The family migrated to Gulfport, Mississippi, where his father, Louis, opened a candy shop while Ellis was still attending school in New Orleans. In 1919, at the age of 16, Ellis was a member of the Gulfport Band led by and managed by Johnny Bertucci. The band was called the Imperial Jazz Band of Biloxi. It played various local venues, including the Elks Club dance in January 1920. Members of the band included Ellis (drums), Joe Loyocano (trombone), Avery Loposser (piano), Harry Tauzin (clarinet), and Johnny Bertucci, who was the leader and manager.

Ellis eventually became a prominent figure in the Gulf Coast jazz scene. Ellis began to play the trombone, and by August 1921, he was playing with Ray Bauduc's Dixieland Roamers, which was originally called the Nola Jazzers. It was the first band to broadcast live Dixieland in New Orleans. The band was: Ed Cathy, vocals; Pinky Gerbecht, trumpet; Ellis Stratakos, trombone; Eddie Powers, c-melody saxophone; Frank Mutz, piano; and Ray Bauduc, drums. Ellis married Sarah Rogillio during the same period on December 22, 1923.

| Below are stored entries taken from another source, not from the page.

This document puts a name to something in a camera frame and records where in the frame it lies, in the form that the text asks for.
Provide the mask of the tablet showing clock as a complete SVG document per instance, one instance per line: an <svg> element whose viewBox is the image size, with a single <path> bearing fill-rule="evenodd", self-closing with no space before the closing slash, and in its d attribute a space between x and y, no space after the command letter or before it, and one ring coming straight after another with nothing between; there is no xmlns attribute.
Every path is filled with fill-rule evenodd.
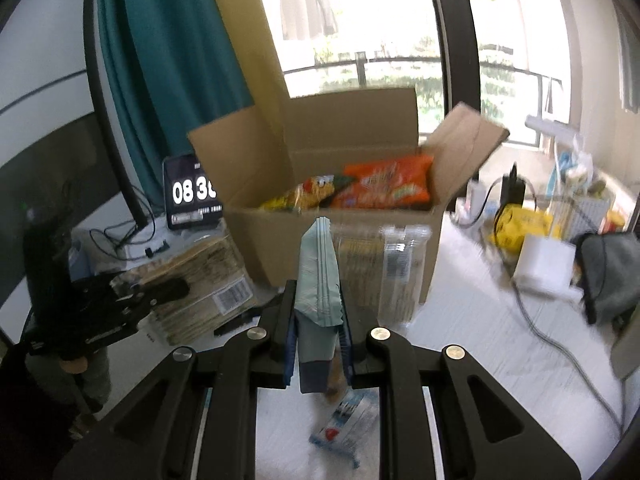
<svg viewBox="0 0 640 480"><path fill-rule="evenodd" d="M166 223L171 231L218 226L224 206L200 161L194 154L163 161Z"/></svg>

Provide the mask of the white power adapter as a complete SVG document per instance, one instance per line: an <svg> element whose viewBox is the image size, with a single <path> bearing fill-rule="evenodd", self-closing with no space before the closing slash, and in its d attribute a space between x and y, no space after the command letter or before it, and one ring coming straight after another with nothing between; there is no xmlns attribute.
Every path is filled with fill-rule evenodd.
<svg viewBox="0 0 640 480"><path fill-rule="evenodd" d="M572 243L527 234L512 282L523 292L579 304L584 293L572 284L575 256Z"/></svg>

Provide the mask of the brown cardboard box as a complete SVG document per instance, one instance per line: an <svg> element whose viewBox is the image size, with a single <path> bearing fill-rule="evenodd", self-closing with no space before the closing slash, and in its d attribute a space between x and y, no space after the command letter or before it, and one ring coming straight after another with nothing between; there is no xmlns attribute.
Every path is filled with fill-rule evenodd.
<svg viewBox="0 0 640 480"><path fill-rule="evenodd" d="M282 119L273 132L247 107L189 134L248 275L272 287L296 278L300 240L320 216L438 233L449 203L509 135L461 103L421 138L411 88L304 96L283 104Z"/></svg>

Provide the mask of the orange snack bag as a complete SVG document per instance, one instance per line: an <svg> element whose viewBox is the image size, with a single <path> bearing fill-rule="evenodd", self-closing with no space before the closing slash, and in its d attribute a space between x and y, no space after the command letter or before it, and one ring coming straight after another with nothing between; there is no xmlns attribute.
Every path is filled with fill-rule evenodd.
<svg viewBox="0 0 640 480"><path fill-rule="evenodd" d="M338 209L428 209L432 194L428 172L434 157L427 154L348 165L346 177L354 180L331 200Z"/></svg>

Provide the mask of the white desk lamp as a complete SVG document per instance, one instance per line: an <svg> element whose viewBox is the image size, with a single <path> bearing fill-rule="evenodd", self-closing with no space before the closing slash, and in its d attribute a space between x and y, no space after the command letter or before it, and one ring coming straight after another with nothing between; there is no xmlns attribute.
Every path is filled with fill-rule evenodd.
<svg viewBox="0 0 640 480"><path fill-rule="evenodd" d="M582 134L562 122L536 116L527 116L525 125L551 140L553 169L548 191L554 194L585 194L593 179L593 162L585 151Z"/></svg>

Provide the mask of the yellow plastic bag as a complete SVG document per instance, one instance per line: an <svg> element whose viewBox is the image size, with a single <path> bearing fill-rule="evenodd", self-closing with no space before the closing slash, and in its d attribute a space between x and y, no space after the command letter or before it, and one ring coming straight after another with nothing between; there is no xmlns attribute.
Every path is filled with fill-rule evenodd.
<svg viewBox="0 0 640 480"><path fill-rule="evenodd" d="M552 214L514 204L501 206L489 232L491 243L508 254L518 255L527 235L561 238L562 230Z"/></svg>

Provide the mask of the teal green snack pouch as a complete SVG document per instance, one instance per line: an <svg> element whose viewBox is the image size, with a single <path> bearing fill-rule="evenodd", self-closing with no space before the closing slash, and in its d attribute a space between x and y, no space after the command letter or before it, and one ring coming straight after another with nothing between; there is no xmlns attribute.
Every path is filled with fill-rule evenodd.
<svg viewBox="0 0 640 480"><path fill-rule="evenodd" d="M314 220L300 240L294 310L300 392L324 393L337 331L343 325L340 272L329 218Z"/></svg>

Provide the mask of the flat barcode cracker pack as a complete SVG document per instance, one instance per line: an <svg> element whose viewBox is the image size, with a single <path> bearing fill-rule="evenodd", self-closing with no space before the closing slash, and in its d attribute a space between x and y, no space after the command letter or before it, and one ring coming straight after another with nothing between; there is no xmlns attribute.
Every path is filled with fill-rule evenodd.
<svg viewBox="0 0 640 480"><path fill-rule="evenodd" d="M253 281L228 233L205 235L182 252L137 266L112 281L119 292L181 278L186 296L152 307L152 326L168 344L190 344L258 305Z"/></svg>

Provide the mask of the black balcony railing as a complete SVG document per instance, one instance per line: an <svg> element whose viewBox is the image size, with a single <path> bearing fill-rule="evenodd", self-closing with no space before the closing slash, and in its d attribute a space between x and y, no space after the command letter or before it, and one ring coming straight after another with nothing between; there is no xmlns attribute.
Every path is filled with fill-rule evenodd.
<svg viewBox="0 0 640 480"><path fill-rule="evenodd" d="M445 115L442 62L437 56L377 56L360 51L336 60L325 56L307 66L288 68L291 96L363 88L412 87L418 102L419 131L427 136ZM542 133L525 119L568 118L570 84L551 74L515 66L505 58L480 62L480 112L510 130L513 144L540 148Z"/></svg>

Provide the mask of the clear wrapped cracker pack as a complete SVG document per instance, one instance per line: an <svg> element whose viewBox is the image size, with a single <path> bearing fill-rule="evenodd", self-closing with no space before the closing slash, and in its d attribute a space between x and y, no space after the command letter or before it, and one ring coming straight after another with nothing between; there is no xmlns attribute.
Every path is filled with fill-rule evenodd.
<svg viewBox="0 0 640 480"><path fill-rule="evenodd" d="M332 228L343 295L381 322L408 324L420 306L427 244L432 230L413 226Z"/></svg>

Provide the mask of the grey cloth pouch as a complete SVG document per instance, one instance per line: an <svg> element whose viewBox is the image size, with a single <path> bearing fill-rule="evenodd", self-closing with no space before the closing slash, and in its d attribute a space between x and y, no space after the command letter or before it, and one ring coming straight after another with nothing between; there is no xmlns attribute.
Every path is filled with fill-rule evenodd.
<svg viewBox="0 0 640 480"><path fill-rule="evenodd" d="M638 306L639 240L633 232L582 234L576 259L589 324L611 322Z"/></svg>

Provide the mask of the black sliding door frame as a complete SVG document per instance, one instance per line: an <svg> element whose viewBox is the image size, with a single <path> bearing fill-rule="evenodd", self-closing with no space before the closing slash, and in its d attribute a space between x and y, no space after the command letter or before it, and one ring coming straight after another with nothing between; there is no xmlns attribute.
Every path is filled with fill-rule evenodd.
<svg viewBox="0 0 640 480"><path fill-rule="evenodd" d="M463 102L480 112L480 58L470 0L432 0L445 113Z"/></svg>

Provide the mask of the large yellow chip bag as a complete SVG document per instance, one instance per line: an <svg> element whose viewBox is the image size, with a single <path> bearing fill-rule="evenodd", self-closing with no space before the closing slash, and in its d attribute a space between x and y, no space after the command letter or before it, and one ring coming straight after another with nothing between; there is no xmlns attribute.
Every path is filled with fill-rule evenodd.
<svg viewBox="0 0 640 480"><path fill-rule="evenodd" d="M262 203L259 208L268 211L294 212L317 209L332 200L338 192L348 188L354 181L354 177L344 174L310 177L288 192Z"/></svg>

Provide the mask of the teal curtain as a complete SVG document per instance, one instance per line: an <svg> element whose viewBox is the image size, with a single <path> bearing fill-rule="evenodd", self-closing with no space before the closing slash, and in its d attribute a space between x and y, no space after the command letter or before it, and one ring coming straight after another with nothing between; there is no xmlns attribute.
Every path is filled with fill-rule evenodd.
<svg viewBox="0 0 640 480"><path fill-rule="evenodd" d="M142 190L163 197L163 162L190 131L253 103L216 0L96 0L120 130Z"/></svg>

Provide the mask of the small blue white packet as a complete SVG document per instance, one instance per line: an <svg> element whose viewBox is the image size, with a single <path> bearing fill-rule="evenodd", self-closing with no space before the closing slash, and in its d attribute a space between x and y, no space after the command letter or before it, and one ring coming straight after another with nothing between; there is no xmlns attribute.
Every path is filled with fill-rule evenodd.
<svg viewBox="0 0 640 480"><path fill-rule="evenodd" d="M378 390L348 390L328 421L311 434L308 441L317 448L347 458L352 468L357 469L361 445L372 434L379 417Z"/></svg>

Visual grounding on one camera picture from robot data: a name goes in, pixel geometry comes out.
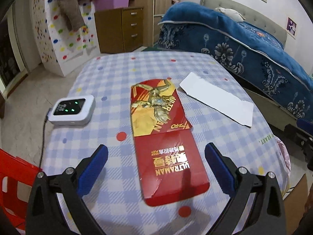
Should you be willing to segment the pink trash bag bin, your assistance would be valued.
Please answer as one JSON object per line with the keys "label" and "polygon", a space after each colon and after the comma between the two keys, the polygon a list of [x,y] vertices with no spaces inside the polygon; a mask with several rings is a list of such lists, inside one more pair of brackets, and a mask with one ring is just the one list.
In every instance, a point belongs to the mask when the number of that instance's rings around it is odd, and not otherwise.
{"label": "pink trash bag bin", "polygon": [[277,136],[274,136],[274,138],[279,146],[281,156],[283,157],[283,160],[285,163],[285,170],[288,174],[286,185],[282,191],[282,196],[284,196],[287,193],[287,191],[290,189],[290,175],[291,175],[290,156],[289,156],[289,153],[285,144]]}

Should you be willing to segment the white paper sheet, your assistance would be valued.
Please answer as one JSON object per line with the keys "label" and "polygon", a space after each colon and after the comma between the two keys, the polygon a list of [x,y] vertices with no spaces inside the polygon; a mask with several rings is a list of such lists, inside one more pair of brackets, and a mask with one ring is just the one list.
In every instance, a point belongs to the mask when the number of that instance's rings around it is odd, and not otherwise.
{"label": "white paper sheet", "polygon": [[180,87],[190,97],[219,111],[240,125],[251,127],[253,124],[254,104],[207,82],[191,72],[184,78]]}

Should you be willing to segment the grey upholstered bed frame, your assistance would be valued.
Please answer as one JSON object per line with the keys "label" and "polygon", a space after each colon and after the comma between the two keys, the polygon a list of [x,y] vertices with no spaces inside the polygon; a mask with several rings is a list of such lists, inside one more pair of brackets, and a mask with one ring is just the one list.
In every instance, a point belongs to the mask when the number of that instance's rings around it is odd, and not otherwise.
{"label": "grey upholstered bed frame", "polygon": [[312,121],[312,79],[282,48],[287,34],[275,22],[243,4],[232,0],[201,0],[214,9],[223,7],[241,13],[246,21],[239,27],[248,38],[230,38],[218,45],[217,60],[232,57],[224,67],[235,75],[262,112],[266,121],[284,130],[303,118]]}

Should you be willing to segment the polka dot white cabinet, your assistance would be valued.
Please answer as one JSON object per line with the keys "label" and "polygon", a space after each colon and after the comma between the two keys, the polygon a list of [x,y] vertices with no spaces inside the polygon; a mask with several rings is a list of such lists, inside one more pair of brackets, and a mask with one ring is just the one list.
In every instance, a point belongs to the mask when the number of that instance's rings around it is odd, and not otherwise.
{"label": "polka dot white cabinet", "polygon": [[41,61],[46,70],[66,76],[100,55],[92,0],[80,0],[78,8],[85,25],[69,29],[69,21],[57,0],[30,0],[31,22]]}

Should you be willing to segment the red Ultraman card packaging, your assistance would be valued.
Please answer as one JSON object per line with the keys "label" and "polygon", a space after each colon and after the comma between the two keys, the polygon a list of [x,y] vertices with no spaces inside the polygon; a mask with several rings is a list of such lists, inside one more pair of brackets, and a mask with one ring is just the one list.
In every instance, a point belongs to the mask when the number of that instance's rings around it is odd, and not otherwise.
{"label": "red Ultraman card packaging", "polygon": [[141,190],[148,206],[183,201],[209,189],[192,125],[169,79],[132,86],[130,118]]}

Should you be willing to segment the brown wooden drawer cabinet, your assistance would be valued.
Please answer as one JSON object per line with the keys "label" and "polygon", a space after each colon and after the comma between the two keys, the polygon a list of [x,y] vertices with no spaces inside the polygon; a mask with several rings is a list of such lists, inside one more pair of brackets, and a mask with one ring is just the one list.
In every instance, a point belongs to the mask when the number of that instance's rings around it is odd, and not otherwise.
{"label": "brown wooden drawer cabinet", "polygon": [[94,19],[101,53],[132,52],[143,46],[143,7],[97,11]]}

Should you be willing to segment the white electronic device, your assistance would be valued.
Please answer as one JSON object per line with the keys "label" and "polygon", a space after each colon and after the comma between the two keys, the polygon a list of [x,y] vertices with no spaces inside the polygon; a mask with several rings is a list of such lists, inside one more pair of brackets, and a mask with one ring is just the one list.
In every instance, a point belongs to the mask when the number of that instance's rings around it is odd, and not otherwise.
{"label": "white electronic device", "polygon": [[90,122],[95,105],[93,95],[61,98],[48,113],[48,121],[57,126],[84,126]]}

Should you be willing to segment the checkered blue tablecloth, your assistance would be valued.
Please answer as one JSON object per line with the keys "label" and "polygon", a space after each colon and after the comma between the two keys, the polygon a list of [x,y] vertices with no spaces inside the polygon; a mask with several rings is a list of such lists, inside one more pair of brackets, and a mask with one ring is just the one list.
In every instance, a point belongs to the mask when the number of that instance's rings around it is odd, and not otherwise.
{"label": "checkered blue tablecloth", "polygon": [[268,123],[228,71],[207,54],[134,52],[87,63],[69,96],[94,96],[85,126],[57,126],[43,158],[62,174],[103,146],[81,200],[106,234],[206,234],[230,197],[211,171],[213,143],[239,168],[289,187]]}

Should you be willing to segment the wooden wardrobe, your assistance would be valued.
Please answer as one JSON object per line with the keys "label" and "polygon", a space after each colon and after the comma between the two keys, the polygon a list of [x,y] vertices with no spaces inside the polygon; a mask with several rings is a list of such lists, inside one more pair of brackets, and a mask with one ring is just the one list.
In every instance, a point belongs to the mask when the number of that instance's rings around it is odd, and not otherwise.
{"label": "wooden wardrobe", "polygon": [[172,0],[134,0],[131,7],[143,8],[143,45],[152,47],[158,40],[160,26],[158,23],[165,15]]}

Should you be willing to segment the red plastic stool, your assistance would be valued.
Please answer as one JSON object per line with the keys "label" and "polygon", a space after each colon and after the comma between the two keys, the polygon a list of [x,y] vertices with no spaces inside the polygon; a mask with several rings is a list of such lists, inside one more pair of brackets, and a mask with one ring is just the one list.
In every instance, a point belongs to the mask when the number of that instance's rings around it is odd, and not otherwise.
{"label": "red plastic stool", "polygon": [[25,231],[29,196],[18,196],[19,185],[31,189],[42,168],[1,150],[1,211],[8,223],[18,231]]}

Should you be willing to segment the white pillow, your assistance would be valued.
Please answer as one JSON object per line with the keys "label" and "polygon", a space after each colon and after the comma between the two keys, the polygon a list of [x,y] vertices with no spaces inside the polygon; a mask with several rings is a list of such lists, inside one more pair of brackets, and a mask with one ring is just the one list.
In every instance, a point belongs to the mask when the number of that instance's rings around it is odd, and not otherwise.
{"label": "white pillow", "polygon": [[246,20],[246,18],[241,13],[239,13],[238,11],[236,11],[234,9],[225,9],[223,7],[216,7],[214,9],[214,11],[220,12],[220,13],[228,16],[229,18],[231,18],[235,22],[244,22]]}

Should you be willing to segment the blue floral bed blanket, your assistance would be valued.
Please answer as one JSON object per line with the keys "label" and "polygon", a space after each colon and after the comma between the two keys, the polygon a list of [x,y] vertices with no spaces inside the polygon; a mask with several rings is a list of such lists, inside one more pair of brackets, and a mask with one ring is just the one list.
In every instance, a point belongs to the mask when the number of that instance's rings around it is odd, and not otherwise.
{"label": "blue floral bed blanket", "polygon": [[312,121],[312,78],[268,32],[193,2],[172,5],[158,47],[211,56],[248,90]]}

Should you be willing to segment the small wall picture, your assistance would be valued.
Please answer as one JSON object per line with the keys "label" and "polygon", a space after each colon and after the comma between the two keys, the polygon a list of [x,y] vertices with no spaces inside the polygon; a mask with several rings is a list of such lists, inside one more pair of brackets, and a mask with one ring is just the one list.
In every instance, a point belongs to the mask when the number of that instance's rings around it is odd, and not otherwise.
{"label": "small wall picture", "polygon": [[295,23],[294,20],[292,20],[292,18],[288,17],[287,22],[286,22],[287,33],[295,39],[296,38],[296,30],[297,30],[297,24]]}

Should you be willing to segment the purple storage box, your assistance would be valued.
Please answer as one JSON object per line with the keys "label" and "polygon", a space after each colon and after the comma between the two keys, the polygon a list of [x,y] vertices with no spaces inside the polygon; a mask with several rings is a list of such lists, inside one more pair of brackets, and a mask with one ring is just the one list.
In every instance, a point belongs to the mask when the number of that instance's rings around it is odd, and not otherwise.
{"label": "purple storage box", "polygon": [[94,0],[96,11],[119,9],[128,5],[129,0]]}

Ellis was now a professional trombone player well known among jazz musicians. Johnny De Droit was performing in New York City and specifically requested Ellis to replace Russ Papalia (trombone) in his band as early as September 1924. At this time, Johnny De Droit was playing at the Balconades Ballroom in New York around Columbus Circle. His band recorded Eccentric on October 29, 1924, and Lucky Kentucky and When My Sugar Walks Down the Street on January 12, 1925, featuring Ellis on trombone. In the interim, De Droit visited Fletcher Henderson and saw Louis Armstrong, whom he recommended that he get his own band and become a bandleader, which Louis eventually did.

Ellis continued to flourish with his band in Biloxi, Miss, now known as the Original Gulf Coast Jazzers. He played dance venues such as the Pavilion of the Hotel Riviera in Biloxi, Miss., during the summer of 1925. By early 1926, his band added well-known saxophone and clarinet player F. J. Curly Lizana (1903–1983).

==Biloxi and Gulf Coast Jazz (1926-1928)==
Ellis began to form a presence in the Gulf Coast jazz scene, frequently performing in the lobbies and ballrooms of Biloxi's major hotels, tho his band did not have the same name for long. Between 1926 and 1928, Ellis gained experience as a performer. The year 1927 is possibly when Ellis performed the most across different venues.

The year 1926 began with performances at the Edge Water Park Pavilion around April, and the band was using the name Gulf Coast Jazzers. By May of 1926, the band secured a seasonal gig at the iconic Buena Vista Hotel in Biloxi, Mississippi. The band now took on the name of the Buena Vista Orchestra and some of the performers included Eddie Powers, who played saxophone and clarinet with Ray Miller's Orchestra, A. Hahn or (Sock Kahn), who played with the Battle House orchestra playing saxophone and violin, and Emanuel Nichelson on saxophone and clarinet. Others included: Johnny Wiggs, Louis Prima, and Irving Fazola During that same summer, Ellis and his band performed on boat tours on the Mississippi Sound off the coast of Biloxi to the Isle of Caprice.

By November of 1926, his band was playing at the Hotel Avelez in Biloxi, Miss, before they set off on a 14-week jazz tour in three cars. By now, Ellis was listed as a violin and trombone player. Some of the members of the band included: Joe Fallo (piano), Tony Fallo (banjo), Sock Kahn (saxophone), Emanual Nichelson (saxophone), Sharkey Bonano aka Joe Sharkey (trumpet), and Ben Dablen (drums).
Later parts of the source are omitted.